There has been no study of the impact on children of:

  • delays and uncertainties in the initial provision of subsistence and accommodation;
  • the uncertainties and continuing assessment process once subsistence and accommodation has been provided;
  • the adequacy of subsistence provided;
  • the adequacy of accommodation provided;
  • the location of accommodation provided; and
  • the extent to which children have to move and the impact on them of doing so.

Methods

This study aims to provide both quantitative and qualitative research into the effect on children of the above: quantitative analysis from the cases held by voluntary organisations, law centres & solicitors’ firms; qualitative analysis in the form of interviews with children and/or parents. FOI requests will be made and their responses analysed. The existing literature will require review.

Experienced lawyers Nathaniel Matthews, Wendy Pettifer and Liz Davies will provide the legal background, expertise and analysis.

Other studies

There are existing studies dealing with the impact on children of living in temporary accommodation or in other forms of bad housing. Children living in temporary accommodation (in these studies) are housed by local authorities under homelessness duties and their parents claim mainstream welfare benefits to pay for food and other subsistence, and to help meet housing cost through housing benefits.
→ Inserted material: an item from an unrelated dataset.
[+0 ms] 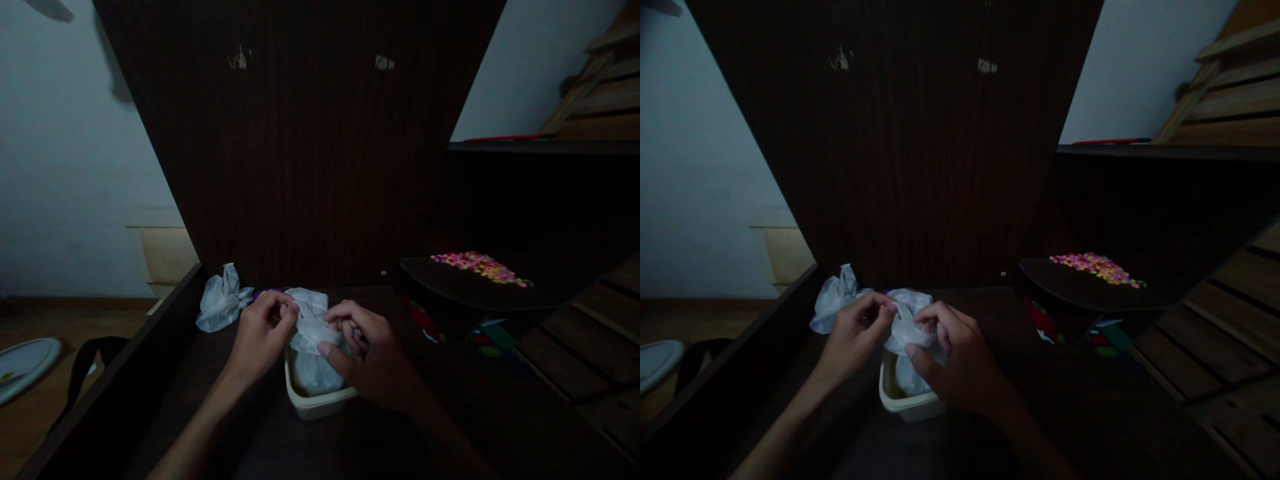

Whilst there is a considerable impact on these children in living in temporary accommodation, they do not have the additional stress of there being no resources for food, subsistence etc at all. In addition, they will be living in temporary accommodation with an aim to move on into secure social housing or longer-term private rented accommodation.

Children living in accommodation provided under s.17 Children Act duties face the well-documented problems of living in temporary accommodation plus additional problems as a result of the uncertainty of the arrangements, and the inadequacy of the accommodation.

The existing studies are:

Living in Limbo: Survey of Homeless Households living in Temporary Accommodation (Shelter, 2004);

Chance of a Lifetime: impact of bad housing on children’s lives (Shelter, 2006);

Homeless Bound (National Housing Federation 2012)

No place like Home: councils’ use of unsuitable bed and breakfast accommodation for homeless families and young people (Local Government Ombudsman, 2013); and

Temporary accommodation: research findings (Shelter, August 2014).

These studies provide useful background in order to be able to research the additional impact on children of migrant families living in s.17 accommodation.

Resources

The research project is supported by voluntary sector groups assisting migrants: Hackney Migrant Group and Project 17. The legal background is provided by two solicitors at Hackney Community Law Centre and an experienced barrister, Liz Davies.

Steering Group

The project is overseen by a steering group containing representatives of the Public Law Project, Project 17, Children’s Legal Centre, Southwark Law Centre and Shelter.

Similar work

Southwark Law Centre is conducting a research project into the literature available on families who have no recourse to public funds. Public Law Project is doing a research project into s.17 families and domestic violence.

Potential strategic litigation

There has already been a challenge to the adequacy of subsistence rates: R (PO)v Newham LBC (see above). There remains scope for a challenge regarding the adequacy of accommodation provided.

[1] Except in cases of destitution which breach the Article 3 threshold of unlawful or degrading treatment.